Copy exactly the lines of the data below that run from the line holding "(455, 333) to (92, 55): 1.52" through the line holding "Same moment, two", both ends included.

> [Material provided]:
↓

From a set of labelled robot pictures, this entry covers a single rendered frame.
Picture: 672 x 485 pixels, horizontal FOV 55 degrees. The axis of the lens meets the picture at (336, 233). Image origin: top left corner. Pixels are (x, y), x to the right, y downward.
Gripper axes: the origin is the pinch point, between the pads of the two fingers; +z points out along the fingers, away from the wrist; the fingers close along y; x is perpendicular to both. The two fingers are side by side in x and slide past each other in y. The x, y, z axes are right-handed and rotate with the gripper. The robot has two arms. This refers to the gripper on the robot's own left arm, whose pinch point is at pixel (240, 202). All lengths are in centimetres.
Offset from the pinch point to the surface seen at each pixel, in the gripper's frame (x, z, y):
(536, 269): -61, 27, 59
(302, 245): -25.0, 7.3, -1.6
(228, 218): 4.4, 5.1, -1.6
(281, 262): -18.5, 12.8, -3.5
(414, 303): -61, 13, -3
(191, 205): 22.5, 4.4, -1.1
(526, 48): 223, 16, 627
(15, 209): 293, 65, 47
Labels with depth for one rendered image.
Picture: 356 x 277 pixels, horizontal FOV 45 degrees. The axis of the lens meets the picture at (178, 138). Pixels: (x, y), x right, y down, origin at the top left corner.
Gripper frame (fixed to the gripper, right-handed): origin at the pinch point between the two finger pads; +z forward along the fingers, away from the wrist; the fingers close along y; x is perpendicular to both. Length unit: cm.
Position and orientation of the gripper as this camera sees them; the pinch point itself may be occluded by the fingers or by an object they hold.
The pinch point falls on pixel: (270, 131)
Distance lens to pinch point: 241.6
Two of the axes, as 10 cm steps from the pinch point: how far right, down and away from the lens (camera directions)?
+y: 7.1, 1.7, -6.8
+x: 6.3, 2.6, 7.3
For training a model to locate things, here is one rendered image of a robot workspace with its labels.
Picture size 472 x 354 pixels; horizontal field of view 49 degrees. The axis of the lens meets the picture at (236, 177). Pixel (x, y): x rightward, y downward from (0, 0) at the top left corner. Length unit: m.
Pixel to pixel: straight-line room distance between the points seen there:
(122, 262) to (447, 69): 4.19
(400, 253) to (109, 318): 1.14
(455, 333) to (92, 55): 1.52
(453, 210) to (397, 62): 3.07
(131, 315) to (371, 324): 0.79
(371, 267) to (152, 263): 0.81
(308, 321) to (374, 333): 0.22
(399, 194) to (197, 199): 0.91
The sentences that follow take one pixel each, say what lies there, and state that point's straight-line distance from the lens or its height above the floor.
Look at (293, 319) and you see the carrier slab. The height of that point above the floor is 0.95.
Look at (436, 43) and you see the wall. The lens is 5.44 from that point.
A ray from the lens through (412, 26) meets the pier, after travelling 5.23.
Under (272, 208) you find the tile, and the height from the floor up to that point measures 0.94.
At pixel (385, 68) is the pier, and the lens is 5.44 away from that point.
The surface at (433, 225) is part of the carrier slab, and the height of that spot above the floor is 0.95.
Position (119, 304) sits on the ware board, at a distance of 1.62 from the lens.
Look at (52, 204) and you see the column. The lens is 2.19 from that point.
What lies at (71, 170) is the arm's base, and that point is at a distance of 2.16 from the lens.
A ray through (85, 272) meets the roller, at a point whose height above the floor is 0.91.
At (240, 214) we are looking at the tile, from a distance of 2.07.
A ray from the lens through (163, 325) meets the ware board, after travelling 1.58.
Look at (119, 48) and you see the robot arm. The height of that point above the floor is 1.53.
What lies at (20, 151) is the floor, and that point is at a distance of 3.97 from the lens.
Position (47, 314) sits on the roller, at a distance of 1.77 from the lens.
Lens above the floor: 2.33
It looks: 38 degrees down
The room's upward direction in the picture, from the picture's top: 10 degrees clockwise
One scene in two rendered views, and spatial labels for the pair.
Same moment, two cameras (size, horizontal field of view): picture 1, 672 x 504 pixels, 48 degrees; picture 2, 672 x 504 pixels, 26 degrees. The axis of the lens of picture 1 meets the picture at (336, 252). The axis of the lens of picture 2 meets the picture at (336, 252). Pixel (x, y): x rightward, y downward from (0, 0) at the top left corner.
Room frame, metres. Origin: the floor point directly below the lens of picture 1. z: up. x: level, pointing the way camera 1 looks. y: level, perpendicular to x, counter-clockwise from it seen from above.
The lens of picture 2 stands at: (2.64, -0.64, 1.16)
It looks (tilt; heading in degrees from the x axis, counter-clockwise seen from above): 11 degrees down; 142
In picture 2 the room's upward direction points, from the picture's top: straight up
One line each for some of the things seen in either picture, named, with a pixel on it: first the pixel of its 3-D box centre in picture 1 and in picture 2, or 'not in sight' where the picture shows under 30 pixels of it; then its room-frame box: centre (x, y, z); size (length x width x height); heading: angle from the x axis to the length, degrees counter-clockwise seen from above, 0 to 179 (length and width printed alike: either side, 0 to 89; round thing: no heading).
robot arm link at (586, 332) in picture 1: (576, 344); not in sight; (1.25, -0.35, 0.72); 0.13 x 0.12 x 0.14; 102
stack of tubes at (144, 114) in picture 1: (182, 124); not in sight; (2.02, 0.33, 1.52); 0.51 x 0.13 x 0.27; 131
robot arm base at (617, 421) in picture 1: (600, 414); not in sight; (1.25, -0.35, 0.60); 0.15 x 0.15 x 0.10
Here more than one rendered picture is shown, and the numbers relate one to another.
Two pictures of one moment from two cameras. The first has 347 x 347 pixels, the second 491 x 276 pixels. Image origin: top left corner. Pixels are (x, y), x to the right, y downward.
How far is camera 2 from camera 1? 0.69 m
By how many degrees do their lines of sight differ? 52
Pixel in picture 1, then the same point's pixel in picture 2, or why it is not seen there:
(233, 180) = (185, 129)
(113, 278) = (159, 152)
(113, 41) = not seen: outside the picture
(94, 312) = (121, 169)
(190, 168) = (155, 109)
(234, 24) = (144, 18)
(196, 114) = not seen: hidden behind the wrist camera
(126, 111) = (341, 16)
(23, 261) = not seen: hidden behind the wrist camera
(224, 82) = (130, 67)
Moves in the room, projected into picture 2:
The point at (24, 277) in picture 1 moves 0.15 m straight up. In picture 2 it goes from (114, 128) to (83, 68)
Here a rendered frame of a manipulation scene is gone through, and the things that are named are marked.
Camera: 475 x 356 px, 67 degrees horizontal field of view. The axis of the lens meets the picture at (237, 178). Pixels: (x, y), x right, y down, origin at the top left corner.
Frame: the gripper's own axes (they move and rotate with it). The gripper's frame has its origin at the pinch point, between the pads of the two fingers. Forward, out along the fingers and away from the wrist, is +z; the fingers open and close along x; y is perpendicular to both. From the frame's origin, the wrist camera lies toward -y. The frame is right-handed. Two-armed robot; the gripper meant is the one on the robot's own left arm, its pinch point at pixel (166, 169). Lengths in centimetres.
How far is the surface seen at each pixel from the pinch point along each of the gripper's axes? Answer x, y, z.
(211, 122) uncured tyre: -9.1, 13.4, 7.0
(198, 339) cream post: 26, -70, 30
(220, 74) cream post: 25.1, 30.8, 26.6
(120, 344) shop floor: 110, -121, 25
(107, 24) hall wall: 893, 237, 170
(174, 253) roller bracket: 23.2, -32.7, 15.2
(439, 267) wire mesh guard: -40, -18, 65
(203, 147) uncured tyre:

↑

> [Answer to this problem]:
(455, 333) to (92, 55): 1.52
(453, 210) to (397, 62): 3.07
(131, 315) to (371, 324): 0.79
(371, 267) to (152, 263): 0.81
(308, 321) to (374, 333): 0.22
(399, 194) to (197, 199): 0.91
The sentences that follow take one pixel each, say what lies there, and state that point's straight-line distance from the lens or its height above the floor.
Look at (293, 319) and you see the carrier slab. The height of that point above the floor is 0.95.
Look at (436, 43) and you see the wall. The lens is 5.44 from that point.
A ray from the lens through (412, 26) meets the pier, after travelling 5.23.
Under (272, 208) you find the tile, and the height from the floor up to that point measures 0.94.
At pixel (385, 68) is the pier, and the lens is 5.44 away from that point.
The surface at (433, 225) is part of the carrier slab, and the height of that spot above the floor is 0.95.
Position (119, 304) sits on the ware board, at a distance of 1.62 from the lens.
Look at (52, 204) and you see the column. The lens is 2.19 from that point.
What lies at (71, 170) is the arm's base, and that point is at a distance of 2.16 from the lens.
A ray through (85, 272) meets the roller, at a point whose height above the floor is 0.91.
At (240, 214) we are looking at the tile, from a distance of 2.07.
A ray from the lens through (163, 325) meets the ware board, after travelling 1.58.
Look at (119, 48) and you see the robot arm. The height of that point above the floor is 1.53.
What lies at (20, 151) is the floor, and that point is at a distance of 3.97 from the lens.
Position (47, 314) sits on the roller, at a distance of 1.77 from the lens.
Lens above the floor: 2.33
It looks: 38 degrees down
The room's upward direction in the picture, from the picture's top: 10 degrees clockwise
One scene in two rendered views, and spatial labels for the pair.
Same moment, two cameras (size, horizontal field of view): picture 1, 672 x 504 pixels, 48 degrees; picture 2, 672 x 504 pixels, 26 degrees. The axis of the lens of picture 1 meets the picture at (336, 252). The axis of the lens of picture 2 meets the picture at (336, 252). Pixel (x, y): x rightward, y downward from (0, 0) at the top left corner.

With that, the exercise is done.